Before Shaariibuu was murdered in October 2006, Abdul Razak was allegedly involved in a romantic relationship with the Mongolian beauty queen, who served as an interpreter while the Malaysian government was negotiating with France, back in in 2002, for the purchase of French-made Scorpene submarines.

The deal became the focus of major corruption scandal in Malaysia, following the murder of Shaariibuu, who had allegedly demanded a payoff for working as an interpreter during the negotiations. The Mongolian woman was slain by being shot dead and then blown up with C4 plastic explosives in a jungle outside Malaysia’s capital, Kuala Lumpur.

Najib later became prime minister but lost power last May when his Barisan Nasional coalition crashed out in a general election against an opposition bloc led by a former mentor-turned-foe, Mahathir Mohamad.

Abdul Razak was Najib’s political advisor when Najib served as deputy prime minister from 2004 to 2009.

Abdul Razak was arrested and charged with abetting in the murder of Shaariibuu. The two policemen who were also named in the suit, Azilah Hadri and Sirul Azhar Umar, were charged in November 2006 on suspicion of carrying out the killing.

Abdul Razak was acquitted in 2008, but Azilah and Sirul were found guilty and sentenced to death in 2015 for the murder by a Malaysian court.
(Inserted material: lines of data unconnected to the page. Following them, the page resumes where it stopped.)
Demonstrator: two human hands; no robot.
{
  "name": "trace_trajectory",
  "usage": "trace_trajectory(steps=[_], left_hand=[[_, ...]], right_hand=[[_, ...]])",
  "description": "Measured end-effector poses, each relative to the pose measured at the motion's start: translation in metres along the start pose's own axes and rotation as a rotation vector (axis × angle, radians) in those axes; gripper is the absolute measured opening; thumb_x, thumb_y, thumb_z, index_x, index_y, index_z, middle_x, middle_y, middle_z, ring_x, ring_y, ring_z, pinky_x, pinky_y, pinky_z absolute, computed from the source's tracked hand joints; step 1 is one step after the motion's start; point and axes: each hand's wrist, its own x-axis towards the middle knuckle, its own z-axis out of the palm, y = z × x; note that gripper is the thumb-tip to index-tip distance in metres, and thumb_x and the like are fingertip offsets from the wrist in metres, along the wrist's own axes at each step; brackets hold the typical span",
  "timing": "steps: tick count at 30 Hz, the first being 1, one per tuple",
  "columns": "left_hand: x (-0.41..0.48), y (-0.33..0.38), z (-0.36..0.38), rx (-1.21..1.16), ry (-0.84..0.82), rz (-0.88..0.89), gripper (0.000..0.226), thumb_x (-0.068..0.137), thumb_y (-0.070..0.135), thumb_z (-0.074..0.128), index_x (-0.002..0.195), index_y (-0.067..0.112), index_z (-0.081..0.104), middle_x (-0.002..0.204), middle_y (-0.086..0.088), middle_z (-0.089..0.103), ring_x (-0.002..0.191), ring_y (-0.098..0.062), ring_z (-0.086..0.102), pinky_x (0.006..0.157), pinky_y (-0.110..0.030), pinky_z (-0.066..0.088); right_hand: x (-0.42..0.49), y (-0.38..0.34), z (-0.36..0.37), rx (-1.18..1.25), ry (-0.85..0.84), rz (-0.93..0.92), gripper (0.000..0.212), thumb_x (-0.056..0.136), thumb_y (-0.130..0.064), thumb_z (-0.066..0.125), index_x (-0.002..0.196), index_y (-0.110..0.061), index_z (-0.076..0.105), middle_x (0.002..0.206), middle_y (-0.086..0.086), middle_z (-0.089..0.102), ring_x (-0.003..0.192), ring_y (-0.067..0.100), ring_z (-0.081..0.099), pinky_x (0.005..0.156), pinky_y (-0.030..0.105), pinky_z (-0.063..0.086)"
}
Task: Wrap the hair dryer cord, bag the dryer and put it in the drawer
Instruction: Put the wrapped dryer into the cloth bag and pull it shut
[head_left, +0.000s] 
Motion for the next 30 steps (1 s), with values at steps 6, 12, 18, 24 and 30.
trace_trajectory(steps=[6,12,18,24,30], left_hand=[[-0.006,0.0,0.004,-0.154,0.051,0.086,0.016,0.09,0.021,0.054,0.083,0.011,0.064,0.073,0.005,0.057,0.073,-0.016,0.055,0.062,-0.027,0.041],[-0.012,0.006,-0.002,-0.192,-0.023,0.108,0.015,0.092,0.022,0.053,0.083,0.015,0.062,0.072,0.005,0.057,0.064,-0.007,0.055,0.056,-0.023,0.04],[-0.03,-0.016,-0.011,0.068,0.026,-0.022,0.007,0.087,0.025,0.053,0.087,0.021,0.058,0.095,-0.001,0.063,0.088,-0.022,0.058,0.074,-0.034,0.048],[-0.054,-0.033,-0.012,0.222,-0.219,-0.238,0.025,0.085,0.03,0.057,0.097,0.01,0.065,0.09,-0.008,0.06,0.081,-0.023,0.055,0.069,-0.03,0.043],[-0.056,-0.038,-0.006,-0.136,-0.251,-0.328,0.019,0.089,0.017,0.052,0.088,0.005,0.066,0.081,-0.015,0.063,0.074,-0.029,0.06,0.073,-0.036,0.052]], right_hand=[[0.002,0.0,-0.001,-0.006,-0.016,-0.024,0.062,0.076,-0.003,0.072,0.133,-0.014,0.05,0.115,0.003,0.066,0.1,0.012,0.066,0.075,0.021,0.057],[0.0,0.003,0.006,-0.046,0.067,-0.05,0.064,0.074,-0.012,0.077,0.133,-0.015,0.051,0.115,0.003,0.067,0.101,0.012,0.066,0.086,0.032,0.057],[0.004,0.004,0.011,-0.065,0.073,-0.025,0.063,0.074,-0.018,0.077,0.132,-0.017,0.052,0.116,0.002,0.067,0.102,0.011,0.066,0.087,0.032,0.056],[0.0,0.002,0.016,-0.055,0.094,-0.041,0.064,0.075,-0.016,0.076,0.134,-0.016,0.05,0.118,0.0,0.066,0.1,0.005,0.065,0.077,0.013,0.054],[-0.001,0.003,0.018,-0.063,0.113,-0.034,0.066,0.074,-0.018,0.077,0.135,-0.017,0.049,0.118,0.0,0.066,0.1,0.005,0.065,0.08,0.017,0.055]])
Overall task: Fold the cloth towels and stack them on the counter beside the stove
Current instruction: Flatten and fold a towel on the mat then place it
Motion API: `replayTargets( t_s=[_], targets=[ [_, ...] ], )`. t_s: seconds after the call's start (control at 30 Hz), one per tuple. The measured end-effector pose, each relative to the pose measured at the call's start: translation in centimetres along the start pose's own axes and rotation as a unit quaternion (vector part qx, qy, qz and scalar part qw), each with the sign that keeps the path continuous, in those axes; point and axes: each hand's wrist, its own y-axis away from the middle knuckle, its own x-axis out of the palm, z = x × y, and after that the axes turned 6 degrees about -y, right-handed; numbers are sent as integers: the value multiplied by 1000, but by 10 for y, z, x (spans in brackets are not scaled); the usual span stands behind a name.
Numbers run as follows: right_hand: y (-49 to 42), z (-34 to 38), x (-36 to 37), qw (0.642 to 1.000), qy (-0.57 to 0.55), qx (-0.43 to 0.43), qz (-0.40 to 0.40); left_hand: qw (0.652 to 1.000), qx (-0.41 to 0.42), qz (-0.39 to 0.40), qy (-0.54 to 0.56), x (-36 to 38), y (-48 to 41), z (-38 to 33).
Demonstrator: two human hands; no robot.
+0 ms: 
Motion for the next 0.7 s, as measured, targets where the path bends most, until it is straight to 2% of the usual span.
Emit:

At the time, Sirul escaped to Australia, where he is currently being held at a detention center. Meanwhile, Azilah is sitting on death row at Malaysia’s Sungai Buloh prison.

A 12-year wait

Ramkarpal Singh, the legal counsel representing Shaariibuu’s family, told reporters on Tuesday that the case took so long to be heard because the previous government had launched an effort to derail the lawsuit. That led to the family having to lodge a series of appeals against the government legal counter-moves, the attorney said.

“We had to postpone the suit temporarily back then to wait for the court come to a verdict on the criminal trial in the two police officers, who killed Altantuya,” Singh said.

“At the same time, the previous government filed to the court to set aside the 100 million ringgit suit but the family appealed to the court, so all this takes time,” the lawyer told reporters at the Shah Alam courthouse.

According to Singh, the family decided to sue over the trauma and suffering they had endured from Shaariibuu’s murder.

“The family has suffered and has been traumatized by the nature of the murder – hence suing all parties involved,” he said.

In June 2018, Singh and the dead woman’s father, Setev Shaariibuu, met with Attorney-General Tommy Thomas in lobbying Malaysia’s new government to reopen the criminal case into the murder.

“They are certain that there is enough new evidence to warrant a reopening of the case,” Singh said on June 19.

The next day, Malaysia’s national police chief told Benar that the murder case would be re-opened.

“We will determine whether a new investigation team will be set up as soon as possible,” Police Inspector-General Mohamad Fuzi Harun said then, but without giving a timeframe on a new probe.